> [Try it]: All lines of the material must be output verbatim.

== == ==

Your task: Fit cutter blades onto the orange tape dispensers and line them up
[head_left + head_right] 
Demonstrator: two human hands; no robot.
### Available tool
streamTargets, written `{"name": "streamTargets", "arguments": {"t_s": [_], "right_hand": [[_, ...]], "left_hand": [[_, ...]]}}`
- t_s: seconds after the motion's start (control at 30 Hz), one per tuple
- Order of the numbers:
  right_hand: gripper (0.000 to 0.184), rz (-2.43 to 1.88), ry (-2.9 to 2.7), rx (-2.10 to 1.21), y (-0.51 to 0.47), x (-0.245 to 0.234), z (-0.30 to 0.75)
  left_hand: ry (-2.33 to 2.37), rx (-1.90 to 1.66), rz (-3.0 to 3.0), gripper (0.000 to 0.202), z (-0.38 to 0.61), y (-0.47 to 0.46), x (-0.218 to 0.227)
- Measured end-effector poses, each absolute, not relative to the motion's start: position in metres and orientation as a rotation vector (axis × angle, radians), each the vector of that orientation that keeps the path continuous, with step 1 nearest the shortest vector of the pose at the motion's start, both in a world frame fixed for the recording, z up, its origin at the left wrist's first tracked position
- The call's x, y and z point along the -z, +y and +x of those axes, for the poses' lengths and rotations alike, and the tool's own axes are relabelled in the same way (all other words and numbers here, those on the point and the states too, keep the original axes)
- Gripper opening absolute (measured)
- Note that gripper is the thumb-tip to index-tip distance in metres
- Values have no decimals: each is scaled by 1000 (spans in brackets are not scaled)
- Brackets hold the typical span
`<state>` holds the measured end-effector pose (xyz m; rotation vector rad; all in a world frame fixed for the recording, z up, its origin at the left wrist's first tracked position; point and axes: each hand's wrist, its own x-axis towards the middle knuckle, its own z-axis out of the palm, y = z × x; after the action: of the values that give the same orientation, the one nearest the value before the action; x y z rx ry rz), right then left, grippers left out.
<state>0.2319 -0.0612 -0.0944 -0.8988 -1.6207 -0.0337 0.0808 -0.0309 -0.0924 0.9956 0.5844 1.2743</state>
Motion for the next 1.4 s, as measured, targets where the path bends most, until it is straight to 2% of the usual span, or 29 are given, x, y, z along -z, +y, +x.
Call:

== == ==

> [Answer to the problem]:
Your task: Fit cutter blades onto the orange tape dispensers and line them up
[head_left + head_right] 
Demonstrator: two human hands; no robot.
### Available tool
streamTargets, written `{"name": "streamTargets", "arguments": {"t_s": [_], "right_hand": [[_, ...]], "left_hand": [[_, ...]]}}`
- t_s: seconds after the motion's start (control at 30 Hz), one per tuple
- Order of the numbers:
  right_hand: gripper (0.000 to 0.184), rz (-2.43 to 1.88), ry (-2.9 to 2.7), rx (-2.10 to 1.21), y (-0.51 to 0.47), x (-0.245 to 0.234), z (-0.30 to 0.75)
  left_hand: ry (-2.33 to 2.37), rx (-1.90 to 1.66), rz (-3.0 to 3.0), gripper (0.000 to 0.202), z (-0.38 to 0.61), y (-0.47 to 0.46), x (-0.218 to 0.227)
- Measured end-effector poses, each absolute, not relative to the motion's start: position in metres and orientation as a rotation vector (axis × angle, radians), each the vector of that orientation that keeps the path continuous, with step 1 nearest the shortest vector of the pose at the motion's start, both in a world frame fixed for the recording, z up, its origin at the left wrist's first tracked position
- The call's x, y and z point along the -z, +y and +x of those axes, for the poses' lengths and rotations alike, and the tool's own axes are relabelled in the same way (all other words and numbers here, those on the point and the states too, keep the original axes)
- Gripper opening absolute (measured)
- Note that gripper is the thumb-tip to index-tip distance in metres
- Values have no decimals: each is scaled by 1000 (spans in brackets are not scaled)
- Brackets hold the typical span
`<state>` holds the measured end-effector pose (xyz m; rotation vector rad; all in a world frame fixed for the recording, z up, its origin at the left wrist's first tracked position; point and axes: each hand's wrist, its own x-axis towards the middle knuckle, its own z-axis out of the palm, y = z × x; after the action: of the values that give the same orientation, the one nearest the value before the action; x y z rx ry rz), right then left, grippers left out.
<state>0.2319 -0.0612 -0.0944 -0.8988 -1.6207 -0.0337 0.0808 -0.0309 -0.0924 0.9956 0.5844 1.2743</state>
Motion for the next 1.4 s, as measured, targets where the path bends most, until it is straight to 2% of the usual span, or 29 are given, x, y, z along -z, +y, +x.
Call:

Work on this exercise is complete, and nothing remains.